Furthermore, AFP is a kind of glycoprotein secreted from endoderm-derived tumors. AFP is overexpressed in HCC and serves as a biomarker for HCC diagnosis and prognosis (32, 33). In this study, we performed correlation analysis between the AFP level and CD28 expression to evaluate the diagnostic and prognostic value of CD28. The results showed no association between AFP and CD28 expression, which might be attributed to the small sample size in our study.

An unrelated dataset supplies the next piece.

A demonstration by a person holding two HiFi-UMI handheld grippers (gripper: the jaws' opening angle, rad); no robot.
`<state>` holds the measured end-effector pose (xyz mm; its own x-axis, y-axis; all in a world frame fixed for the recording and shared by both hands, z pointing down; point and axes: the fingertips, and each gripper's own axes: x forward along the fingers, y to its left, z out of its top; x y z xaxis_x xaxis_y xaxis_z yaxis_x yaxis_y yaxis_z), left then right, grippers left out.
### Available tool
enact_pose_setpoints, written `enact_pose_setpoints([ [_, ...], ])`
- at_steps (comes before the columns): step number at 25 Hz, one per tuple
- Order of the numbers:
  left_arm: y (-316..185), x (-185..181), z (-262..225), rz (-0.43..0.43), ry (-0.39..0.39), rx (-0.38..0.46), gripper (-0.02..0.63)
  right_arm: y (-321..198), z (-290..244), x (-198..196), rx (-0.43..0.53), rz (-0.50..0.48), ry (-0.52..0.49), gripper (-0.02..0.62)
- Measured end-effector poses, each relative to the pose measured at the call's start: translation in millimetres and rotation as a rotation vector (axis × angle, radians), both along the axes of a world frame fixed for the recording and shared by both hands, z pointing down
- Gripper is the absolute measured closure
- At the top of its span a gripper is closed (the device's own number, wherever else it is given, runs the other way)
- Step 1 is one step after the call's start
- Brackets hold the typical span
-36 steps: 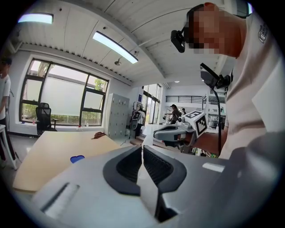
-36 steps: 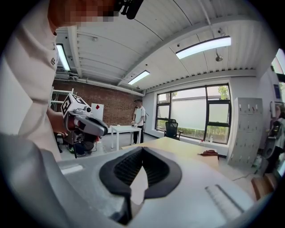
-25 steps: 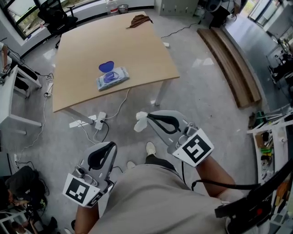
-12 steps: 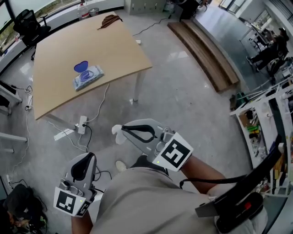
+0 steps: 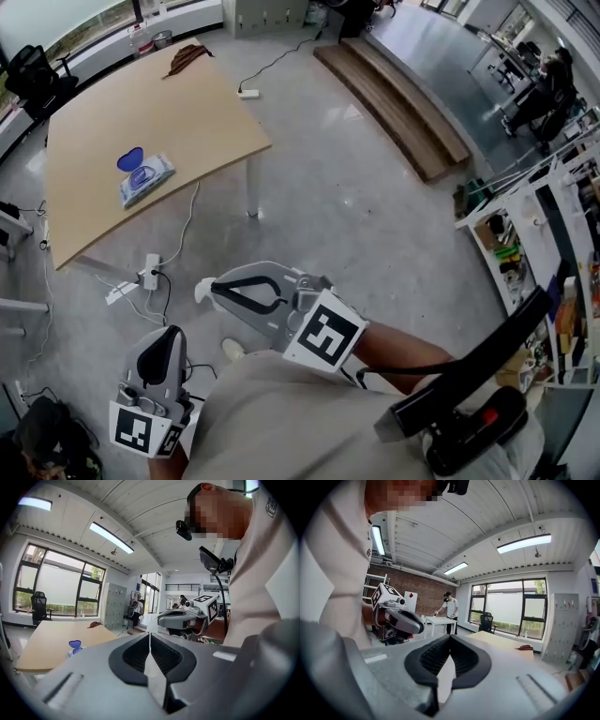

There are some limitations to this study. First, the sample size in our study was relatively small. Second, this study failed to reflect the correlation between the CD28 expression level and other clinicopathological characteristics. Finally, healthy individuals were not examined since it is challenging to collect liver specimens from a healthy person. This study could not investigate the changes in CD28, CD4, and CD8 in HCC patients compared to controls. Thus, studies with a large sample size of HCC patients and healthy controls are needed to provide more data to support the role of CD28 as the immune checkpoint for HCC treatment.
In summary, CD28 may play a vital role in the occurrence and development of HCC, and its protein expression level is an independent factor affecting the HCC prognosis. CD28 could be suggested as an immune checkpoint target for HCC treatment.